People working on the front lines as behavioral health clinicians are diligently providing care for those who need it now, while also preparing for the pandemic’s potential long-term impacts.
Unfortunately, even in the best of times, mental health needs have been historically underserved in our state and local communities. According to the Washington State Department of Health, approximately 650,000 Washingtonians were receiving treatment for behavioral health needs before the COVID-19 outbreak. However, approximately 700,000 more had mental health concerns but were not receiving services.
This describes our state’s behavioral health care deficit before the coronavirus. The pandemic has challenged and upended the physical health, work, social connections, personal routines and simple comforts that many of us rely on for sustaining our well-being.
People who struggled with mental health and substance abuse disorders before may find their symptoms exacerbated by the disruption in care, social isolation and economic difficulties. Those who may not have struggled with mental health concerns prior to COVID-19 may discover a new onset of symptoms that surface during this time of unprecedented stress.
The Substance Abuse and Mental Health Services Administration offers a “Phases of Disaster” framework that shows how people tend to respond physically and emotionally under stress from natural and human-caused disasters.
After the initial impact of the disaster, there is a heroic phase, followed by a honeymoon phase, then a steep drop into disillusionment, until finally a prolonged reconstruction phase.
In my estimate, as a community we are likely embarking upon the “disillusionment” phase, which can last up to one year. This excerpt from the Substance Abuse and Mental Health Administration’s description of the disillusionment phase may resonate: “As optimism turns to discouragement and stress continues to take a toll, negative reactions, such as physical exhaustion or substance use, may begin to surface. The increasing gap between need and assistance leads to feelings of abandonment. Especially as the larger community returns to business as usual, there may be an increased demand for services, as individuals and communities become ready to accept support.”
The state Department of Health has examined Washington’s population data in the context of known cycles of psychological disaster response and shared its dire expectation: Between 2 million and 3 million Washington residents could experience behavioral health symptoms consistent with acute stress, anxiety or increasing depression over the next three to six months. A second pandemic wave would dramatically change this forecast.
Our already-stretched behavioral health resources will be severely challenged as our community recovers from the pandemic. In addition, the death of George Floyd, social unrest and persistent systemic racial injustice continue to perpetuate trauma. It is critical that services are available and further expanded as our country confronts these dual public health crises.

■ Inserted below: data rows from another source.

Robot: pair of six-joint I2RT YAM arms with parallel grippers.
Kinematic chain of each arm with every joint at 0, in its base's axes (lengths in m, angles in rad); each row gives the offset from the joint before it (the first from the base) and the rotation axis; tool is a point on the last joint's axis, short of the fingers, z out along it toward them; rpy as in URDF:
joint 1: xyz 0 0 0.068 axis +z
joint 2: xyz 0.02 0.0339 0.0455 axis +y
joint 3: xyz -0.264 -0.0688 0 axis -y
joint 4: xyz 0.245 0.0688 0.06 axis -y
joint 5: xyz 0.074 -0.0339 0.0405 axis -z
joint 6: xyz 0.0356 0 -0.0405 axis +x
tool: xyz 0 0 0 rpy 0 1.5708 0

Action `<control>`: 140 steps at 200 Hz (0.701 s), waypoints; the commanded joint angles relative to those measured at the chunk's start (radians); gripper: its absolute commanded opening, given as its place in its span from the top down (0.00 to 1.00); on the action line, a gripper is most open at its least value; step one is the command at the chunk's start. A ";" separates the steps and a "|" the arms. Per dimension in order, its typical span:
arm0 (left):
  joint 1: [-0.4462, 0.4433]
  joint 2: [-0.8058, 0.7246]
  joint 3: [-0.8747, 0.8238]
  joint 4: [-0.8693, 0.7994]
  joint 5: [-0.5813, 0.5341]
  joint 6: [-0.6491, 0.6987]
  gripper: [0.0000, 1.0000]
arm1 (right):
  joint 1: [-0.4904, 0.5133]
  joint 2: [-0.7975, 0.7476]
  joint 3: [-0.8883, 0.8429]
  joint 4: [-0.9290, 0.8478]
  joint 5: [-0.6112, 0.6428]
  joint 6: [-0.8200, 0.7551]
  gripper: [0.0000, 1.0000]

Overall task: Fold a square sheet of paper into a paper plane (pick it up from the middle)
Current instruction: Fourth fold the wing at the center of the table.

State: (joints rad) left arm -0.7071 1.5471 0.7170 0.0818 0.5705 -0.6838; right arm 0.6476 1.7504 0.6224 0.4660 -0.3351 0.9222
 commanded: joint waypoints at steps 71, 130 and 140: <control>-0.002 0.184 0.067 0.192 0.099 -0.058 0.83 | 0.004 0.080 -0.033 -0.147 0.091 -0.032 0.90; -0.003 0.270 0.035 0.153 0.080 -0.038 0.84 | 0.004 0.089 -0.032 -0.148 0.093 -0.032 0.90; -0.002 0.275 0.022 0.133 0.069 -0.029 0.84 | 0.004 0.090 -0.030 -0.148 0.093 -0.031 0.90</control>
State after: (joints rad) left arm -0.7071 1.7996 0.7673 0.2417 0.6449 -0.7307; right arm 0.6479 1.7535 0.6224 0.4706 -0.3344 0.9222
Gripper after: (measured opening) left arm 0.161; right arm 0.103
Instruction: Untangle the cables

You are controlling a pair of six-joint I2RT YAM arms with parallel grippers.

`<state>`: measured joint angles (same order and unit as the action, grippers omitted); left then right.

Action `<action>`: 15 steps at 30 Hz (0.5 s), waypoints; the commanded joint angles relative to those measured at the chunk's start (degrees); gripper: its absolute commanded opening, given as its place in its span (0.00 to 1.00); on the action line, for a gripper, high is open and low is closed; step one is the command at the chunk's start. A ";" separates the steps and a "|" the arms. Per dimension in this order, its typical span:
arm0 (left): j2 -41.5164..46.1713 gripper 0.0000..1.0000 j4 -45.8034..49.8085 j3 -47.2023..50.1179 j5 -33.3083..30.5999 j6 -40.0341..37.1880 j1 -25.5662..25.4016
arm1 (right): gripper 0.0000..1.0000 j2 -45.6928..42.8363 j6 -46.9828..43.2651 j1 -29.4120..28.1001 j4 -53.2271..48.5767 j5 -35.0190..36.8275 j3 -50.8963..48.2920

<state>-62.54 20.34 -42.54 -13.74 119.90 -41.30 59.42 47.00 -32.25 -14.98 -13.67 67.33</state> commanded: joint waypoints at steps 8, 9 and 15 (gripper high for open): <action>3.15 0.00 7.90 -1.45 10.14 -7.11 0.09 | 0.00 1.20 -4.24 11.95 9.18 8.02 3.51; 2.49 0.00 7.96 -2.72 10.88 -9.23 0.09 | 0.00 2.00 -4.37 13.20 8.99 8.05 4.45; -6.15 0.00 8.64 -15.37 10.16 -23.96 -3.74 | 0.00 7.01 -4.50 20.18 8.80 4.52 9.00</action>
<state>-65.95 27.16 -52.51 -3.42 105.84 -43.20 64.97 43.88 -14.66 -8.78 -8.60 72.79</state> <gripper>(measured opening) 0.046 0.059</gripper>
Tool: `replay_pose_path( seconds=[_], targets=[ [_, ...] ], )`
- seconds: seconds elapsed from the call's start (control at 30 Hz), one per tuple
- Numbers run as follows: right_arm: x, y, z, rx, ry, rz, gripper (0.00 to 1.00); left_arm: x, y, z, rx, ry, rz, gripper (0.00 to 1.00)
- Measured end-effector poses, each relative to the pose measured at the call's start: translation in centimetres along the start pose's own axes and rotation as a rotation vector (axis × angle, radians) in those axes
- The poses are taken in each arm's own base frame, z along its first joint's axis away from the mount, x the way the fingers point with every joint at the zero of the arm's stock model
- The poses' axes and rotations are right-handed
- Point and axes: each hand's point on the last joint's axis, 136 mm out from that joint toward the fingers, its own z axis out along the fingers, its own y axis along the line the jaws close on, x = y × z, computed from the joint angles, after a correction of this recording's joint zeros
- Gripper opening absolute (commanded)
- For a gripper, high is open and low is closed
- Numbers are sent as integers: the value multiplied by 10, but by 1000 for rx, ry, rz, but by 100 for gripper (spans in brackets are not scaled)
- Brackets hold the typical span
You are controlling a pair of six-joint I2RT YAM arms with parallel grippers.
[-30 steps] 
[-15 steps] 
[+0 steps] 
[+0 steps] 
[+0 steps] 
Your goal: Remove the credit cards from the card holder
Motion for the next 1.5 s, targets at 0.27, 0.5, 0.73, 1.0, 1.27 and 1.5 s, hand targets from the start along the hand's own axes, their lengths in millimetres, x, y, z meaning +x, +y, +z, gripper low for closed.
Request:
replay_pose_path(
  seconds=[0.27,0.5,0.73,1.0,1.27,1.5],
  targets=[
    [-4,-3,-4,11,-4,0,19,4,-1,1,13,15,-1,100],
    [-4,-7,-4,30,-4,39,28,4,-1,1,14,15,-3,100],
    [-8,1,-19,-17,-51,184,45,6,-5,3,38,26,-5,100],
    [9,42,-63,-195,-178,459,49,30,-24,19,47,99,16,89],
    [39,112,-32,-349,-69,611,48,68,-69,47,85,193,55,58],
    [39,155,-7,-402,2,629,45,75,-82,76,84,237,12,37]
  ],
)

This is a difficult time for everyone, and many people experience the disaster response cycle with discomfort, but it is important to know this is a normal response.
Resilience can be practiced and learned and, in the next several months, we can look to our social connections, support groups, organizations and other resources for reinforcement. It’s essential for each of us to work toward enhancing our coping skills, which include: connecting with our community in creative ways (videoconferencing meetings or virtual game nights, for example); eating well and drinking plenty of water; getting enough sleep and physical exercise; practicing meditation or deep breathing; and avoiding mind-altering substances, which can exasperate symptoms. In addition, focusing on healthy thinking strategies is crucial. It is important to acknowledge the uncertainty we are facing while also combating the feelings of uncertainty by recognizing what is still in our control. Implementing a practice of gratitude has also been scientifically proven to boost resilience. An easy way to start is to end each day by naming three things you are grateful for. (The state coronavirus response website offers resources for enhancing your own and your family’s mental and emotional well-being.)

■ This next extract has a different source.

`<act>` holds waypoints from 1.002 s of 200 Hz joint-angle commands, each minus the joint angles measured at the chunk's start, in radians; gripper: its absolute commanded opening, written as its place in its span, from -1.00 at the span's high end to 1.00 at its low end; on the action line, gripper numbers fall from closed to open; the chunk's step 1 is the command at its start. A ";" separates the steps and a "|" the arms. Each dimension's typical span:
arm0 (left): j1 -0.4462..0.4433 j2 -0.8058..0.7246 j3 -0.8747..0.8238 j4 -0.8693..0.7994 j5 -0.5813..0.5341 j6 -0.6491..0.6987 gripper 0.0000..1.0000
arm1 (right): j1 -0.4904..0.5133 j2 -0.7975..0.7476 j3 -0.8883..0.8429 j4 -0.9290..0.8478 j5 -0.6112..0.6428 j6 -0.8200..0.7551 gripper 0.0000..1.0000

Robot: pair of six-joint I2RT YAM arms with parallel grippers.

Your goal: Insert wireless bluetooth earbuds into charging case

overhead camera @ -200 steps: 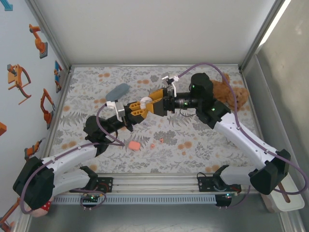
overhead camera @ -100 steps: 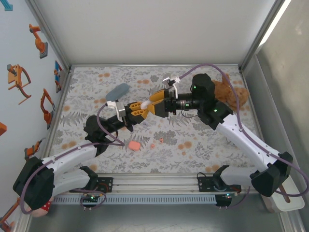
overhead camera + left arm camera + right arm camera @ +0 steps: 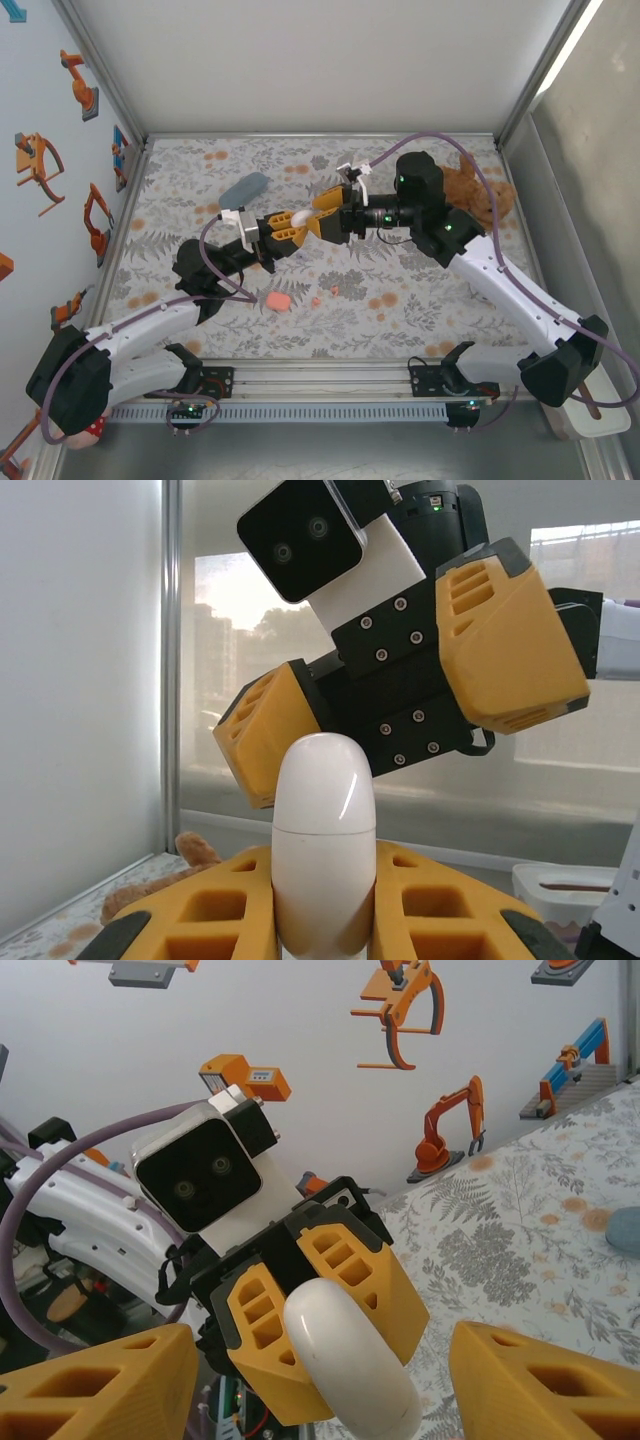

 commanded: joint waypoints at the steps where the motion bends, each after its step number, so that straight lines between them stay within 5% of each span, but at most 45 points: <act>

To everyone who is struggling now, I encourage you to seek help sooner rather than later. More now than ever, it is critical that we eliminate the stigma and barriers to mental health care. If you are experiencing anxiety, depression or other mental health and substance use concerns because of COVID-19 implications in your life or otherwise, know that you are not alone and your symptoms are treatable. Don't delay care because of fear of catching COVID-19 at the hospital; we have protocols in place to protect you, or we can provide virtual visits at your convenience. Your mental health can’t wait.